Since childhood, Maurice had been fascinated by all things military, such as ballistics, engineering, and mathematics. A bookworm and history buff, he developed military theories that he was eager to put in practice. As soon as he was confirmed as Prince of Orange in 1585, at age eighteen, he proceeded to energetically implement his innovations.
He began by reorganizing the Dutch army, then led it in what came to be known as the Ten Glory Years in capturing vital fortresses and towns from the Spanish, to round out the borders of the Dutch Republic and make it more defensible. That solidified the Dutch cause, and established Maurice as his era’s greatest general. Many commanders who rose to prominence during the Thirty Years War and the English Civil War, learned their trade while serving under Maurice.
At the heart of Maurice’s reforms was an emphasis on drill, streamlining logistics, and simplifying battlefield tactics. Maurice was an avid student of Roman and Byzantine military history. He read about the role of rigorous training in the success of Rome’s legions, and drew lessons from classical authors such as Vegetius, Aelian, Frontinus, and Emperor Leo VI of Byzantium.
Maurice pioneered the decentralization of units. He made his infantry more maneuverable and flexible by splitting large Spanish style tercio regiments, of about 3000 men each, into smaller battalions of 580 men. He also simplified logistics by reducing his artillery to just 4 basic calibers. In 1599, Maurice went a step further and had the entire army of the Dutch Republic reequipped with muskets of the same caliber and size, greatly easing the lives of quartermasters.

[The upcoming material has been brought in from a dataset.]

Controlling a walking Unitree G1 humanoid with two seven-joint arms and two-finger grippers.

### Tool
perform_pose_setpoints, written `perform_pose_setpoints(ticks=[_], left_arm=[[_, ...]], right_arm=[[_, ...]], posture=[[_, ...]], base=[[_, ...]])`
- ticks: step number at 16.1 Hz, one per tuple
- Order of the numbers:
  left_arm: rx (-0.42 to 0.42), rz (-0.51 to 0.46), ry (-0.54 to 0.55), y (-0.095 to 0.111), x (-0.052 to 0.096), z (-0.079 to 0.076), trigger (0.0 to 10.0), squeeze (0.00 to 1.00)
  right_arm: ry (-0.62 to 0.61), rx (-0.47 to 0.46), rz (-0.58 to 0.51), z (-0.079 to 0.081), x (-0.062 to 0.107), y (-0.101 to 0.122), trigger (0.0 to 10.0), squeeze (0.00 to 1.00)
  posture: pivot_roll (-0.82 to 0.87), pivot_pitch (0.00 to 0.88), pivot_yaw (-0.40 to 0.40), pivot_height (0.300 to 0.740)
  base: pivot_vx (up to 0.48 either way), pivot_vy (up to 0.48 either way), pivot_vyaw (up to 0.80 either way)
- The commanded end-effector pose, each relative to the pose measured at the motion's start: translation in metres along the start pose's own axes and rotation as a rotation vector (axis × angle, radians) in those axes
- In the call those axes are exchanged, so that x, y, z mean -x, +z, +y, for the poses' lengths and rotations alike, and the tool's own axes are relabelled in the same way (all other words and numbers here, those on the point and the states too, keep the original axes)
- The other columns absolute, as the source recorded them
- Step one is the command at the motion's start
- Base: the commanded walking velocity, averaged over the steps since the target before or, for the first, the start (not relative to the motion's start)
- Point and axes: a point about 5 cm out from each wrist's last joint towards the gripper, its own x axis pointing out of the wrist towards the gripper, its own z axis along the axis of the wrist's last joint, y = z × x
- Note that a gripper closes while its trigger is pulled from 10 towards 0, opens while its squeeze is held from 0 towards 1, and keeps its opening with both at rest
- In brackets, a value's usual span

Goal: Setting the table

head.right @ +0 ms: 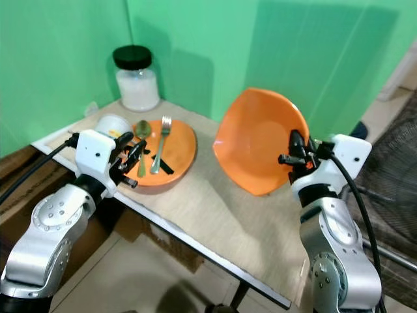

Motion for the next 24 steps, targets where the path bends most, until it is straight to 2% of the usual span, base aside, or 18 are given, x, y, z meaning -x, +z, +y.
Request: perform_pose_setpoints(ticks=[1,4,5,7,9,10,12,16,19,21,22,23,24], left_arm=[[-0.019,0.002,0.022,0.002,0.004,0.003,10.0,0.0],[-0.033,0.005,-0.005,0.002,0.009,0.01,10.0,0.0],[-0.037,0.003,-0.015,0.002,0.01,0.012,10.0,0.0],[-0.07,0.008,-0.06,0.004,0.013,0.02,10.0,0.0],[-0.08,0.016,-0.089,0.004,0.014,0.021,10.0,0.0],[-0.086,0.026,-0.134,0.003,0.015,0.018,10.0,0.0],[-0.081,0.049,-0.222,0.002,0.018,0.011,10.0,0.0],[-0.077,0.066,-0.276,-0.001,0.022,0.008,10.0,0.0],[-0.07,0.08,-0.32,0.0,0.023,0.008,10.0,0.0],[-0.049,0.103,-0.369,-0.003,0.028,0.005,10.0,0.0],[-0.031,0.11,-0.392,-0.004,0.03,0.004,10.0,0.0],[-0.011,0.118,-0.413,-0.005,0.033,0.004,10.0,0.0],[-0.004,0.12,-0.418,-0.006,0.033,0.004,10.0,0.0]], right_arm=[[0.015,-0.014,0.007,0.005,-0.001,0.0,10.0,0.0],[0.064,-0.214,0.142,0.01,-0.008,-0.015,10.0,0.0],[0.077,-0.246,0.149,0.011,-0.01,-0.015,10.0,0.0],[0.122,-0.303,0.244,0.012,-0.021,-0.021,10.0,0.0],[0.107,-0.296,0.345,0.01,-0.026,-0.03,10.0,0.0],[0.099,-0.371,0.414,0.007,-0.03,-0.037,10.0,0.0],[-0.001,-0.533,0.515,-0.004,-0.039,-0.05,10.0,0.0],[-0.09,-0.715,0.581,-0.021,-0.05,-0.058,10.0,0.0],[-0.184,-0.763,0.597,-0.034,-0.061,-0.055,10.0,0.0],[-0.186,-0.757,0.602,-0.038,-0.062,-0.051,10.0,0.0],[-0.197,-0.751,0.612,-0.041,-0.062,-0.051,10.0,0.29],[-0.215,-0.749,0.627,-0.044,-0.062,-0.053,10.0,1.0],[-0.224,-0.748,0.633,-0.045,-0.062,-0.054,10.0,1.0]], posture=[[0.07,0.0,-0.038,0.74],[0.08,0.0,-0.044,0.74],[0.08,0.0,-0.044,0.74],[0.08,0.0,-0.041,0.74],[0.09,0.0,-0.04,0.74],[0.09,0.0,-0.04,0.74],[0.09,0.0,-0.042,0.74],[0.09,0.0,-0.043,0.74],[0.09,0.0,-0.042,0.74],[0.09,0.0,-0.043,0.74],[0.09,0.0,-0.041,0.74],[0.09,0.0,-0.042,0.74],[0.09,0.0,-0.042,0.74]], base=[[0.0,0.0,0.0],[0.0,0.0,-0.79],[0.0,0.0,0.0],[0.0,0.0,0.0],[0.0,0.0,0.0],[0.0,0.0,0.0],[0.0,0.0,0.0],[0.0,0.0,0.0],[0.0,0.0,0.0],[0.0,0.0,0.0],[0.0,0.0,0.0],[0.0,0.0,0.0],[0.0,0.0,0.0]])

The bedrock of Maurice’s reforms, however, was drill and discipline. He trained his men constantly, and introduced drills to reduce tasks, such as loading and discharging canons or firearms, to rote. The routine motions became operations that were, literally, done by the numbers. That enabled soldiers to function in the heat and chaos of battle, and perform their jobs by falling back on muscle memory from repetitive drilling. Maurice’s system of discipline and drill became the model for European armies for centuries to come.
Maurice’s Military Revolution had knock-on effects that went beyond the military. The new way of fighting relied on high levels of training, expertise, discipline, and organization. That could only be provided by professional, fulltime soldiers, who had to be maintained even in peacetime. It made them far more expensive than earlier armies, cobbled together from hastily recruited and hastily trained conscripts, who were discharged soon as the war was over.
Paying for the new standing armies required higher taxes, which in turn required an expansion in the authority and administrative machinery of governments. Gone were the days when fractious aristocrats could challenge the crown by raising armies from their retainers and peasants. Such ad hoc forces stood no chance against the central government’s professional armies. Only other governments could afford to raise, equip, and pay standing armies of similar quality.